It is said that demographic ageing in the EU is the affliction that will be responsible for the saturation of health care systems, the collapse of the Welfare State, labour shortage, a loss of creativity and even the onset of political conservatism. From this we might think that the symptoms of individual ageing patterns are well known and all but written in stone.
We have a tendency to associate the social indicators that mark the onset of old age at a given moment in our lives with the biological effects that ageing has on the human body. Without really thinking about it, and with the best intentions, we deny the elderly their own names and refer to them through euphemisms, we associate them with a need for financial support, the inability to be in productive employment, loneliness, immobility, poverty and conservatism. Our caring and protective attitude towards the elderly has mutated into a tone of derogatory commiseration (poor old granddad!). The stereotype of the elderly that has formed in our minds is one of a generation that, when the industrialised era drew to a close, was already too far over the hill to adapt to the dynamic market of mass consumerism.
A confused view
The advent of new technologies has meant that skills among mature workers are now obsolete, and this has brought about increasingly early retirement. As a result, we can no longer directly associate old age and the retirement age. A heuristic approach to this would tell us that in the immediate future old age will be less lonely with greater financial and personal independence, and it is the elderly who will be supporting the younger generations. These pensioners will be mobile city dwellers, as is already the case in those European countries where the process of industrialisation began earlier (e.g. France and Germany). Southern Europe in particular needs to do away with this dated concept of the elderly as unproductive because it simply fuels the notion that, instead of living longer, we are just dying more slowly. The elderly are not old yet and we need to bear this in mind when forecasting for the future.
Disastrous reports, including the one issued in 2001 by the European Council’s Economic Policy Committee, base their conclusions on a persistently low birth rate and sluggish economic growth (GDP) whilst at the same time failing to fully take into account this new concept of the ageing population. Blindly changing the pension system to obtain short term respite and not attacking the affliction at its core – population decline and wilful unemployment - is a mistake that is perhaps, just perhaps, driven by dubious motives. In his book, La Tregua, the Uruguayan writer Mario Benedetti says: “I only have six months and twenty-eight days to go before I reach the age of retirement. Are these really the words of idleness? I tell myself that they aren’t, that they are not born of idleness, but of the desire to work on what I like”. He also alludes to the interconnection between retirement and the quality of work.

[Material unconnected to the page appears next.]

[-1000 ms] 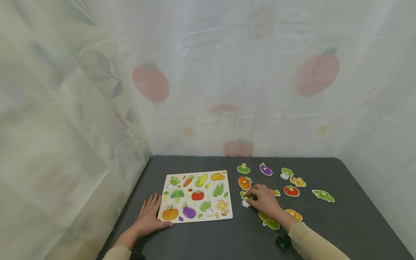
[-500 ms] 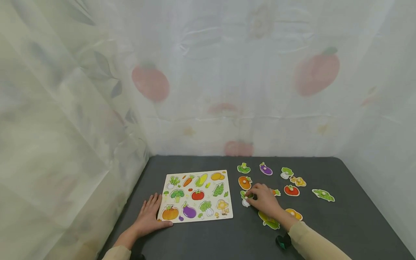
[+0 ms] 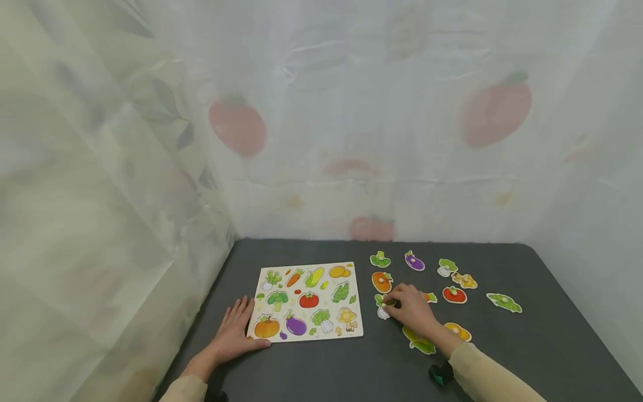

We can thus appreciate the extent of this muddle, and realise that private pension schemes do not necessarily promise a remedy to all ills.
The solution can perhaps be found on a middle ground: bringing down inflated house prices, making it easier for younger people to establish their own family units; encouraging women into gainful employment in southern EU countries, and creating quality part-time jobs that bring in a supplementary income rather than an indispensable part of the household revenue. All this could be achieved with the magic wand of an appropriate immigration policy.
The work to be done over the next fifty years is viable if we take into account the fact that, thanks to the huge increases in immigration requested by the European Commission until 2030 and the resulting increase in the EU GDP, we will have a much higher basic wealth than we did a few years ago. Public pensions systems would be guaranteed adequate funding if certain conditions were fulfilled (in Spain, for instance, according to a recent report (Spanish website: estudio del sindicato Comisiones Obreras), an annual GDP growth of 2.5% is all that is needed).
Even with this fresh concept of old age, it is nonetheless important to avoid letting ideological trees obscure our view of the factual wood. There is no rule that says that publicly managed, defined pay-as-you-go pension schemes are fairer than privately managed, funded, defined schemes. In a public scheme the government taxes active workers in order to pay for retired workers and in so doing destroys the effort-reward cycle. The private savings scheme has worked successfully in some Latin American countries. In Chile a there is a recognised relationship between individual effort and rewards, but the difficulty with this kind of scheme is its sensitivity to inflation.
A little faith in the public pension
It is clear that private saving schemes prove very lucrative for financial companies. There is no doubt that these companies have been very active in influencing public opinion on the ‘Apocalypse’ that lies ahead if the current system prevails. Despite this, however, it is evident that the public pension system does in fact need to be bolstered by a voluntary private savings scheme, but not one that is set up through a knee jerk reaction to the possible collapse of the public system.
In this light, the idea of a public pension scheme fattened up with private savings seems to offer a good alternative to what would otherwise be the most simple solution: that the State takes the family back to its traditional role of caring for the elderly. As if by magic, the burden of pension funding would vanish, allowing for tax cuts for younger generations who, in turn, would have the capital to set-up up on their own which would bring about an increase in birth rates and counteract the demographic ageing process. Sadly, this is one of Grandma’s magic medicines that remain irreconcilable with the current, nebulous view we have of the family. Granddad is, without a doubt, better off in a home for the elderly.